Oral Sedation – a combination of oral medication, typically Valium and Percocet, used to relax the patient who is to have a surgical procedure under local anesthetic.
Can upper and lower eyelid surgery be performed at the same time?
Yes, if you want both uppers and lowers done, it is better to have the surgeries performed at the same time because you are saving on anesthesia and facility fees, and you have one recover rather than two.
How will I know which approach is best for my lower eyelid surgery?
Your plastic surgeon will listen to your concerns and upon examination, will advise which approach will provide the most optimal results for your case.
Can blepharoplasty be covered by insurance?

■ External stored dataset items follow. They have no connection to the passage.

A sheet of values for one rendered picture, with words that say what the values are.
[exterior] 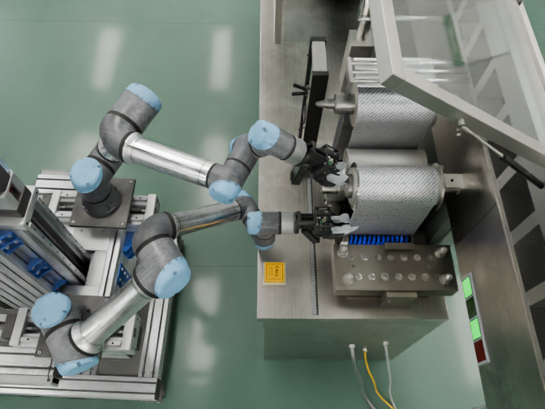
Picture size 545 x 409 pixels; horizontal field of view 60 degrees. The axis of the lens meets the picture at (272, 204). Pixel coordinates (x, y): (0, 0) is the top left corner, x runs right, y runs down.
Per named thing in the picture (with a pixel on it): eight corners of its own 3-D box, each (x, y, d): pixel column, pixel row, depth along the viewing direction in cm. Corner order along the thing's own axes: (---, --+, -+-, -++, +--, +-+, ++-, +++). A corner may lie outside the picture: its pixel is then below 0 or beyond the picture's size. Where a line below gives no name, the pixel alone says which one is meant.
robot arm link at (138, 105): (83, 163, 182) (107, 107, 135) (105, 134, 188) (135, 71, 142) (110, 181, 185) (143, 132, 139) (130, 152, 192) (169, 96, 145)
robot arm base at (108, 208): (79, 217, 187) (70, 205, 178) (87, 183, 194) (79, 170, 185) (118, 219, 187) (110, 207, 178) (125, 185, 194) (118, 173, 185)
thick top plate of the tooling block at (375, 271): (330, 251, 166) (332, 243, 161) (444, 251, 167) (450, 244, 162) (333, 295, 159) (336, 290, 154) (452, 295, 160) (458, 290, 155)
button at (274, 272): (264, 264, 171) (264, 261, 169) (284, 264, 171) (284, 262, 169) (264, 283, 168) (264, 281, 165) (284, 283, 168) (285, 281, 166)
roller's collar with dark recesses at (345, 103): (332, 102, 155) (335, 88, 149) (350, 102, 155) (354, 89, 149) (333, 118, 152) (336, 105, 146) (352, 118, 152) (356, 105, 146)
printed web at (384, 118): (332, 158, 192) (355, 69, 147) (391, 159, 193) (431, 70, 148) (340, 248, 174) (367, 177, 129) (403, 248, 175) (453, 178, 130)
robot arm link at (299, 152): (277, 165, 130) (277, 140, 134) (289, 170, 133) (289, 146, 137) (297, 153, 125) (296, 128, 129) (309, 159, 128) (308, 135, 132)
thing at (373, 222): (345, 234, 164) (354, 209, 147) (412, 234, 164) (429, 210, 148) (345, 235, 164) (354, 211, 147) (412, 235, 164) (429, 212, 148)
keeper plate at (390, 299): (378, 300, 165) (386, 290, 155) (407, 300, 165) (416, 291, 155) (379, 307, 163) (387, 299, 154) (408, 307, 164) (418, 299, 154)

If your visual field is compromised by the weight of your upper eyelids, your insurance may cover the procedure. The only way to know is for you to make an appointment with your eye doctor to have a visual fields study performed. Ask for those results to be faxed to our office. Next, schedule a medical consult with us. Your plastic surgeon will review the visual field results; take photos of you to submit to your insurance along with his letter of medical necessity. Insurance companies will then inform you and our office if they approved or denied the claim. If approved, you will proceed with our medical scheduler to set up your procedure. If denied, you then will decide if you want to go ahead with the surgery as a cosmetic, out-of-pocket, procedure. PLEASE NOTE: Medicare does not require a preauthorization for surgical procedures. If you have Medicare, coverage may be denied. This is something you will discuss with your plastic surgeon during your consultation.